The state of Connecticut was the first to ban abortifacient herbs and fungi for abortions after quickening and made it punishable with a life sentence. Such laws did nothing to stem abortions. What set the stage for the current abortion debate was the same faction that bears a heavy responsibility for America’s rising maternal mortality rate. According to Prochoice.org:
The strongest force behind the drive to criminalize abortion was the attempt by doctors to establish for themselves exclusive rights to practice medicine. They wanted to prevent “untrained” practitioners, including midwives, apothecaries, and homeopaths, from competing with them for patients and for patient fees.
The best way to accomplish their goal was to eliminate one of the principle procedures that kept these competitors in business. Rather than openly admitting to such motivations, the newly formed American Medical Association (AMA) argued that abortion was both immoral and dangerous. By 1910 all but one state had criminalized abortion except where necessary, in a doctor’s judgment, to save the woman’s life. In this way, legal abortion was successfully transformed into a “physicians-only” practice.
That’s right. The anti-abortion movement was launched as a medical industry business move. And again, these laws did nothing to curb the incidence of abortion.
As time went on, new abortion methods and new organizations established to perform abortion despite abortion’s illegality. Women were so desperate to control their own bodies and destinies that they were taking all kinds of risks to have abortions. Scores of women died and others were being admitted to hospitals for botched and incomplete abortions.
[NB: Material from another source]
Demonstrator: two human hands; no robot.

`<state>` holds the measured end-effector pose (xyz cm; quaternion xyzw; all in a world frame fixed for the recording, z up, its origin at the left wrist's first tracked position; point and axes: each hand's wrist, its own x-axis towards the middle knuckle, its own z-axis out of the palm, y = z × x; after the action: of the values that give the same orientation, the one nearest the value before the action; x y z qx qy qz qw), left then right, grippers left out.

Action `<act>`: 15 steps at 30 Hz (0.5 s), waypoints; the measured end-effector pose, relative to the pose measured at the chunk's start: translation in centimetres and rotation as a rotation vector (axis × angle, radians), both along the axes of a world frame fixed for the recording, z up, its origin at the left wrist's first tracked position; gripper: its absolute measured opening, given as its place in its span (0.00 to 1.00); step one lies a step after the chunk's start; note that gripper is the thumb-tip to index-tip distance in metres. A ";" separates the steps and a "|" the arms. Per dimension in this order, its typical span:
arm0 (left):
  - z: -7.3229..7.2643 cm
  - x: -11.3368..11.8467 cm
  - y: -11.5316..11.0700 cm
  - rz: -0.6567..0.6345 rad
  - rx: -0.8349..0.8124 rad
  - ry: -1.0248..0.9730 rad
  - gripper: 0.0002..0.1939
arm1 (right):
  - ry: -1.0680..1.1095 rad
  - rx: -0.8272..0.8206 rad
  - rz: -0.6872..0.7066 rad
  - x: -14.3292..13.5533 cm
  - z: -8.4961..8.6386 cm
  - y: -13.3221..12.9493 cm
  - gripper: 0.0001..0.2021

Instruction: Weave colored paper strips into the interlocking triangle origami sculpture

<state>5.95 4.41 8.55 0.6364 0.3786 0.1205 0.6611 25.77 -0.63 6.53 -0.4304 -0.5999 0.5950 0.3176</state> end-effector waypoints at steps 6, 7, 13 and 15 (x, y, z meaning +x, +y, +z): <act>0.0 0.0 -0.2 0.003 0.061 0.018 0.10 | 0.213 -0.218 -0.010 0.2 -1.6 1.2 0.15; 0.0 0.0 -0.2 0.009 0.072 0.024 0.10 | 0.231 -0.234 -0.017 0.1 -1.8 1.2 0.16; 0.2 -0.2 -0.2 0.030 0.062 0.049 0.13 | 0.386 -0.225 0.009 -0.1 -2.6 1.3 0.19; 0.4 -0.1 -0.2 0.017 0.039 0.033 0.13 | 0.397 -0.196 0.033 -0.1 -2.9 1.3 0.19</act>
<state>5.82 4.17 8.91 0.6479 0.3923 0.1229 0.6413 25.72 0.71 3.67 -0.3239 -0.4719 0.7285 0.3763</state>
In 1964, Geraldine Santoro’s death became the driving force for the pro-choice movement when her coroner’s picture was published in Ms magazine. According to this site:
Gerri was 6 1/2 months pregnant in June 1964. Gerri’s boyfriend obtained a medical book and borrowed some surgical equipment. They went to a motel where Dixon tried to perform the abortion. When the attempt failed, when it all went terribly wrong, Dixon fled the scene, leaving her there to die, alone, in this cold impersonal hotel room. She was bleeding profusely and tried with towels to stop it but she couldn’t.
Nine years later, following a series of states allowing for legalization of abortion, the Roe V. Wade decision granted women the right to terminate pregnancies under the 14th amendment. But today, that right is slowly and surely being undermined.
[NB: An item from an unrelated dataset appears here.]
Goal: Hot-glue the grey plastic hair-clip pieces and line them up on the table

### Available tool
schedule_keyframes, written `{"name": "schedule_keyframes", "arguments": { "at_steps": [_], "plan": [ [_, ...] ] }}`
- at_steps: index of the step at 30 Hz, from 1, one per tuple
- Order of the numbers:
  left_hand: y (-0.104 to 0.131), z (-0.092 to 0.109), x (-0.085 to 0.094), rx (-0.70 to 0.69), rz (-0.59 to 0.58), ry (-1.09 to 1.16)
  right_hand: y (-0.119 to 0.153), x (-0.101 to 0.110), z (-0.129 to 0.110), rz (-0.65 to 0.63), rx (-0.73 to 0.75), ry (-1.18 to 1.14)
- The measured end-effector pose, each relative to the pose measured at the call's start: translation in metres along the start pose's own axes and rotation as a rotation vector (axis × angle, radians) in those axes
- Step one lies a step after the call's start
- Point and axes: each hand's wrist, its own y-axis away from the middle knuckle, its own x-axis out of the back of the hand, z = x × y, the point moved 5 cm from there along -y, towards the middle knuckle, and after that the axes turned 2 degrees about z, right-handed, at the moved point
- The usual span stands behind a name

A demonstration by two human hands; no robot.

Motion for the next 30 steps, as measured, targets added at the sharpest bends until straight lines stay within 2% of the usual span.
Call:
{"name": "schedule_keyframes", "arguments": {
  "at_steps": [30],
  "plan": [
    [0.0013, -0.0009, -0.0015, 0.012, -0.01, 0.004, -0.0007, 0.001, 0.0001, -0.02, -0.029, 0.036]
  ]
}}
I know that most folks do not know the history I’ve referenced in this blog. Before 24 hours ago, I certainly didn’t. But just like I challenge myself to understand the who, what, when, why and how of any situation, I challenge anyone and everyone reading this blog to always dig for the truth of any matter. Abortion was not deemed illegal or immoral, even by the church, until a single industry wanted to cement its financial standings. Who stands to benefit from the demise of abortion rights today?
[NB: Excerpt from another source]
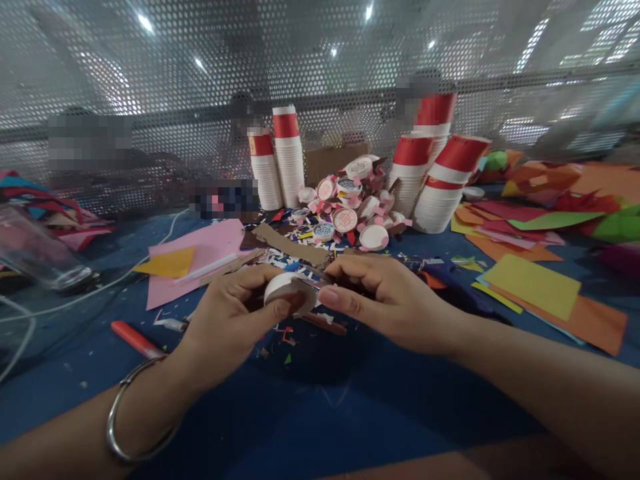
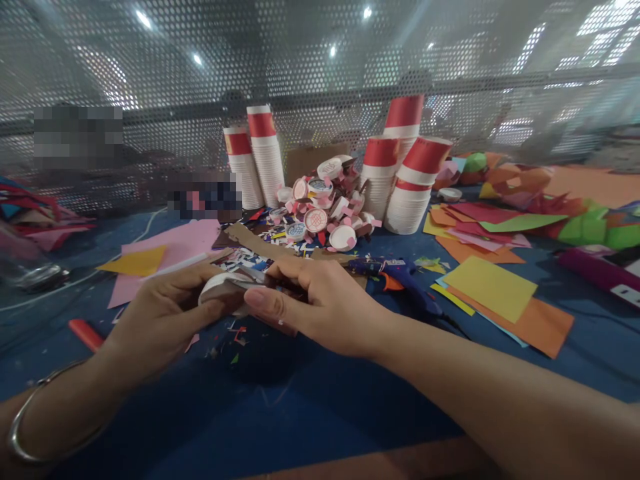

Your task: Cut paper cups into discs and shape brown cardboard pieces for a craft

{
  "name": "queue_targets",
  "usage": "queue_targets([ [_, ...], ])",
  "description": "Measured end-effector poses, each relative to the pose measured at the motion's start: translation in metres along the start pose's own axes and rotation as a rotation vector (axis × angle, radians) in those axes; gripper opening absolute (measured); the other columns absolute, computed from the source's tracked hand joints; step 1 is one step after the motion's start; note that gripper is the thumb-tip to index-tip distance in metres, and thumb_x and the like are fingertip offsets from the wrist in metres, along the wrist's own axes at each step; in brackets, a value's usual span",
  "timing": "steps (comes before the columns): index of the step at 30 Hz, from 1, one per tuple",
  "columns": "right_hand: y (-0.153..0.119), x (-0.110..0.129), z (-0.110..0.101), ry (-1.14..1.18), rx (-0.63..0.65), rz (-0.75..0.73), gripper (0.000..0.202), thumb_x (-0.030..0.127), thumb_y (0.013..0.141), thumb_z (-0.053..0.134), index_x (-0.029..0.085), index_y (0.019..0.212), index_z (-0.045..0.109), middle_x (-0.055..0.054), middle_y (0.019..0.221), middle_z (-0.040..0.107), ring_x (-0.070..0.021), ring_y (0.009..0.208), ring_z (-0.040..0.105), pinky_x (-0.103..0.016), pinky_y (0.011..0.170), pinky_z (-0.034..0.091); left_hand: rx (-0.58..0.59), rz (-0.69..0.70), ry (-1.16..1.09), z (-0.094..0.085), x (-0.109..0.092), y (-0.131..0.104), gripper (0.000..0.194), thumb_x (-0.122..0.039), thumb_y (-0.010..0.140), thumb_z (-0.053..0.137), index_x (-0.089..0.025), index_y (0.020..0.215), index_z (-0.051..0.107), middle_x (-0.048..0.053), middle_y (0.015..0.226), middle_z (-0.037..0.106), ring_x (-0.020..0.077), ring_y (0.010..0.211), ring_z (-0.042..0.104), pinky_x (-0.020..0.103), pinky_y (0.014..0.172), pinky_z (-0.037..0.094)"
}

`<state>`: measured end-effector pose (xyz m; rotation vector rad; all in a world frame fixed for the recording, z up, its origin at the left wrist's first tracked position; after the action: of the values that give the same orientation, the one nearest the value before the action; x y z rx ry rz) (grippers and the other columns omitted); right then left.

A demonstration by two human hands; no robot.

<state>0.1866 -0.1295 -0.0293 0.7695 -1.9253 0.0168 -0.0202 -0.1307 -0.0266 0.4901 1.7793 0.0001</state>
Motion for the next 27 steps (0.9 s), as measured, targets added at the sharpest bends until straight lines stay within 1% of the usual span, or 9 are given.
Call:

Powerful statements. Thank you for providing better awareness of this issue.
It is criminal that in this day and age there are people who believe they have the right to choose what someone else can do with their body.
Thanks for reading.
What I’ve noticed in delving into the history of discrimination in all of its various forms is that this type of control is central to maintaining the status quo of who has power and who doesn’t. Leslie Reagan’s book specifically talks about how the AMA’s movement to criminalize abortion and position the medical industry was in direct response to women who were attempting to enter the field to continue to practice the services they’d been providing all along. We have to do better…and that starts with really taking a deeper look at history.